Otorita Ibu Kota Nusantara (OIKN) memperkuat lapis pencegahan kebakaran hutan dan lahan (karhutla) dengan merilis sistem pelaporan tombol darurat (panic button), menerbitkan surat edaran larangan membakar, serta melatih petani mengolah lahan tanpa pembakaran, Jumat, (4/9/2026).
Langkah preventif tersebut diterapkan di seluruh batas delineasi kawasan Nusantara dengan melibatkan pelaku usaha, pemerintahan desa dan kelurahan, tokoh agama, hingga tenaga kesehatan guna mengantisipasi ancaman musim kemarau.
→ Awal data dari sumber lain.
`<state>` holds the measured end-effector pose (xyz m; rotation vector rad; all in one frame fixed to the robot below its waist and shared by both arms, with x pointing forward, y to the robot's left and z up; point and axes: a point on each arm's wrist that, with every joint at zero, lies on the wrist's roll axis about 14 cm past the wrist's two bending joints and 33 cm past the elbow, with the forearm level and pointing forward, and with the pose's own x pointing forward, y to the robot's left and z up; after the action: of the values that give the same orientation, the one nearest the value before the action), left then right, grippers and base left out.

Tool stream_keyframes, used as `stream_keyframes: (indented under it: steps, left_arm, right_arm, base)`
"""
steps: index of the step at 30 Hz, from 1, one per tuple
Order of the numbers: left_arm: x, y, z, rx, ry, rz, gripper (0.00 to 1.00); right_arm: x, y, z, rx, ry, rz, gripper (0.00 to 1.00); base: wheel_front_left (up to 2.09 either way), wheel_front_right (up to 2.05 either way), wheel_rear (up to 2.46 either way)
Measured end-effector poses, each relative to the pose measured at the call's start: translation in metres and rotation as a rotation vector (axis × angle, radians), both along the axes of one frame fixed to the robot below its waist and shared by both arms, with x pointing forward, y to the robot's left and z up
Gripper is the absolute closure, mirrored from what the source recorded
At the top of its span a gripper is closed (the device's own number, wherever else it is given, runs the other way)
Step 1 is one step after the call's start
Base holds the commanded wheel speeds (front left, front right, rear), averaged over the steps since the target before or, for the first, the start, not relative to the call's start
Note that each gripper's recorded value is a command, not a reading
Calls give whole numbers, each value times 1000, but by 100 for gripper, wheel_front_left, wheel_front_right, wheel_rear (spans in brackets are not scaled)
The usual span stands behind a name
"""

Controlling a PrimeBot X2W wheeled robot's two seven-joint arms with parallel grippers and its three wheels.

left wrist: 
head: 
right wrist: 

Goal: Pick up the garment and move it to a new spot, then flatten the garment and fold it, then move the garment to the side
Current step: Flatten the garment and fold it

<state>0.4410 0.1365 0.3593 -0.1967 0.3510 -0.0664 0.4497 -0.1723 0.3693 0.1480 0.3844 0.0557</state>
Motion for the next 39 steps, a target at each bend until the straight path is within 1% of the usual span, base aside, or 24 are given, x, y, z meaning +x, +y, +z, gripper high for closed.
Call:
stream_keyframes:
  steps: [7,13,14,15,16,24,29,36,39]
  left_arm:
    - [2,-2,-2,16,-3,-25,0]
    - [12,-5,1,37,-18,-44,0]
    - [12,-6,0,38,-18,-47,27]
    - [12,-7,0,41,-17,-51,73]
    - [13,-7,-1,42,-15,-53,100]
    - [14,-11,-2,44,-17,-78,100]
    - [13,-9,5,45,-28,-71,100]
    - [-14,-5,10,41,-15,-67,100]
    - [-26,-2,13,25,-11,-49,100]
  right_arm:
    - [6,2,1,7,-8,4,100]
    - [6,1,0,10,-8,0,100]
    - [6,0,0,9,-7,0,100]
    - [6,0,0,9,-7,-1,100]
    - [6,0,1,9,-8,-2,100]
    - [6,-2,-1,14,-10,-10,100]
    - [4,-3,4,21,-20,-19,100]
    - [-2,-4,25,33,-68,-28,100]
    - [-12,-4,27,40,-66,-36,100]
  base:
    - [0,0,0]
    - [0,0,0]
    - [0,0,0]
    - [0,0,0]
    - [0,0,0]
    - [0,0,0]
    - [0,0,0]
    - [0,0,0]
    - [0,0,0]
Keunggulan strategi pencegahan berbasis peran masyarakat dibanding penanganan saat api membesar disampaikan oleh Deputi Bidang Lingkungan Hidup dan Sumber Daya Alam Otorita IKN, Myrna Asnawati Safitri.
“Memadamkan api selalu lebih sulit daripada mencegahnya menyala. Karena itu edukasi, penyediaan solusi bagi petani, dan pelaporan cepat dari masyarakat menjadi kunci,” ujar Myrna Asnawati Safitri, Jumat, (4/9/2026).